Tak terasa 2 jam telah berlalu, hingga waktu pengerjaan
soal habis dan lembar jawaban harus segera dikumpulka ke panitia lomba. Sembari
menunggu pengumuman 10 siswa terbaik, ku langkahkan kaki menuju masjid
terdekat, ku ambil air wudhu dan ku tunaikan sholat sunah 2 rokaat. Aku berdoa
semoga hasil yang ku dapatkan memuaskan. Amin.

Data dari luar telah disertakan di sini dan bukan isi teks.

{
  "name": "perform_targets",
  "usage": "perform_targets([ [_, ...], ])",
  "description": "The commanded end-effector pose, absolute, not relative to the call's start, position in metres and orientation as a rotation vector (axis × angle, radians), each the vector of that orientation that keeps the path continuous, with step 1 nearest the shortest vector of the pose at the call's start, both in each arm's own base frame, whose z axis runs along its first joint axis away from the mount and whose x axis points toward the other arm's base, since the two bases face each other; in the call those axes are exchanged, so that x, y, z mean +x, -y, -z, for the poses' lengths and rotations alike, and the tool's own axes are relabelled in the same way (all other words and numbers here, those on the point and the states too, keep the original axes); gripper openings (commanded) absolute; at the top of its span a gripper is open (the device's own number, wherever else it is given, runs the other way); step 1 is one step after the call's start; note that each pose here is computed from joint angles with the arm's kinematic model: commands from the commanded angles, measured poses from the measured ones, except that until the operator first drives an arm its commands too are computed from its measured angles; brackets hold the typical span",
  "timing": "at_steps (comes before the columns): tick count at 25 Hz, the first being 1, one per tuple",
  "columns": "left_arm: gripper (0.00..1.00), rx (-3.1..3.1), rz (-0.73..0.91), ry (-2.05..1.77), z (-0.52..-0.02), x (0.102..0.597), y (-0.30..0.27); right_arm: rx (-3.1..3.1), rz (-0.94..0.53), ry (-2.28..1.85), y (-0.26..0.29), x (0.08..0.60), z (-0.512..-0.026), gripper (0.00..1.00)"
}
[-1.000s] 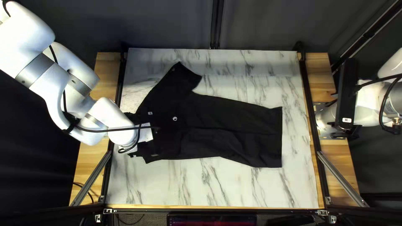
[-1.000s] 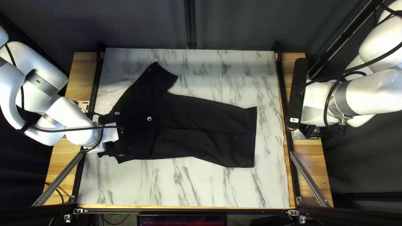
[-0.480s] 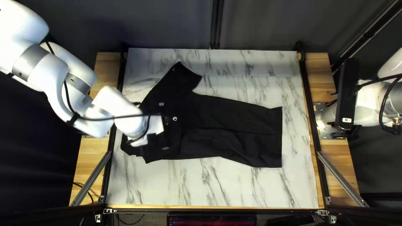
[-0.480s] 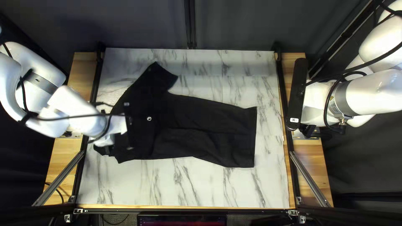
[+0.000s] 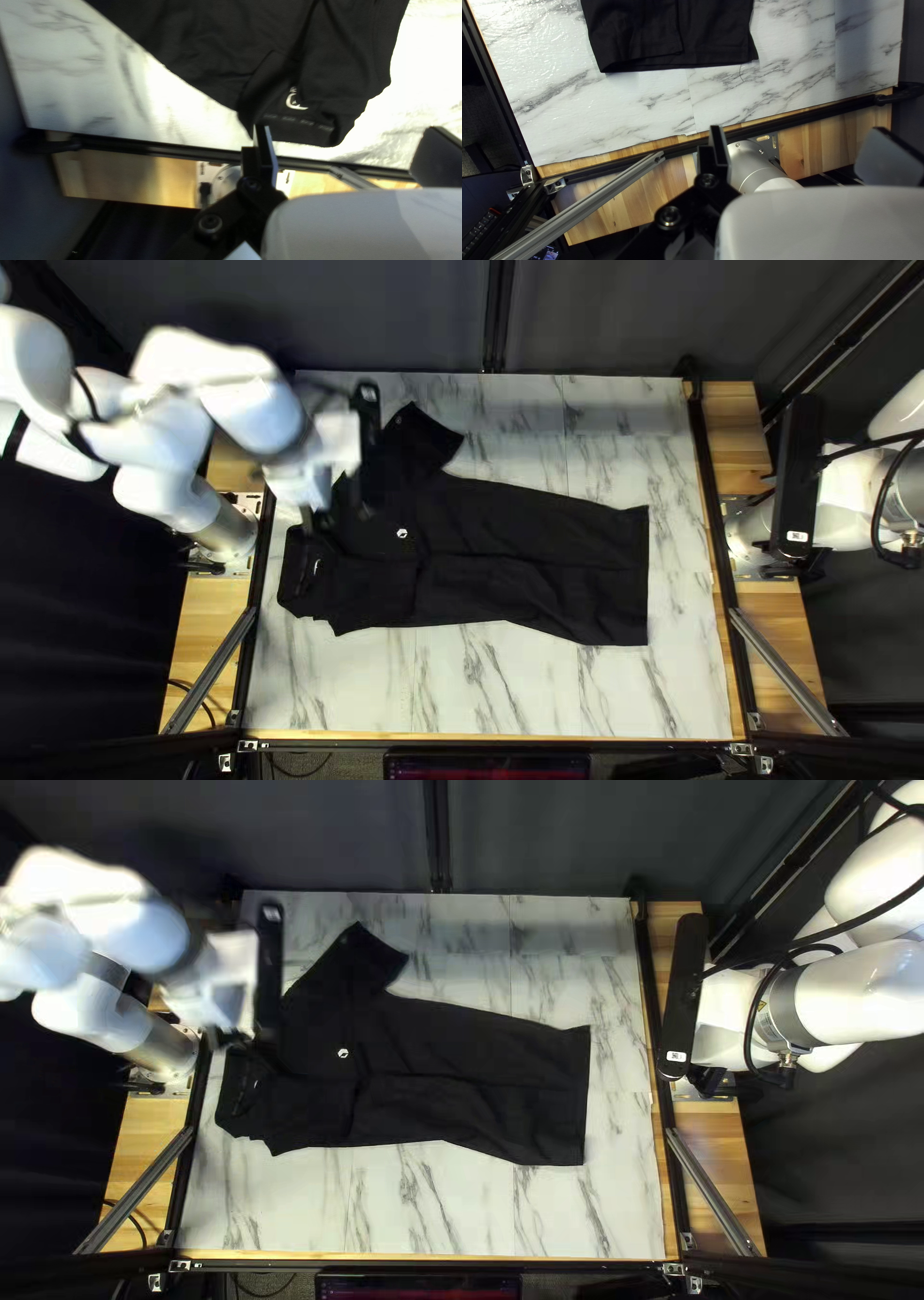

Peringkat 10 hingga peringkat 2 sudah disebutkan oleh
panitia lomba. Namaku memag belum dipanggil. Tapi tak apalah, aku ikhlas.
“Peringkat 1 Lomba Matematika Tingkat Provinsi diraih
oleh.....”
Semua orang mulai berharap nama mereka dipanggil sebagai
peringkat 1. Begitupun juga aku. Aku terus berdoa, berdoa, dan berdoa, semoga
namaku yang akan dipanggil.
“Rara Dewi Larasati dari SMK Negeri 2 Boyolali”
Bagai petir di siang bolong. Namaku dipanggil? Aku
lagusng histeris. Tangiskupun pecah. Keberuntungan sedang berpihak kepadaku.
Alhamdulillah, aku lagsung berjalan menaiki tangga menuju panggung dan
kudapatkan piala, uang pembinaan, sekaligus biaya renovasi rumah. Sesegera
mungkin kubawa semua itu ke rumah dan ku berikan kepada Ibuku tercinta.
****
Sesampainya di rumah, Ibu telah menungguku di teras. Aku
berlari dan ku peluk erat tubuh Ibu. Tangis bahagia kami turun, aku dan Ibu
kemudian masuk ke dalam rumah. Aku mulai menceritakan semua yang aku lakukan
ketika lomba hingga aku mendapatka juara. Aku bersyukur karena cerita yang ku
sampaikan kepada Ibu mampu membuat tangis bahagia menjadi tawa bahagia.
Beberapa minggu kemudian, rumah kami selesai di renovasi.
Atap, lantai, pagar, jendela, pintu, dan alat-alat lainnya sudah diganti
menjadi alat-alat yang layak digunakan. Ini semua berkat kerja keras, semangat,
doa, dan ridho dari Allah SWT. Terima kasih Ya Allah.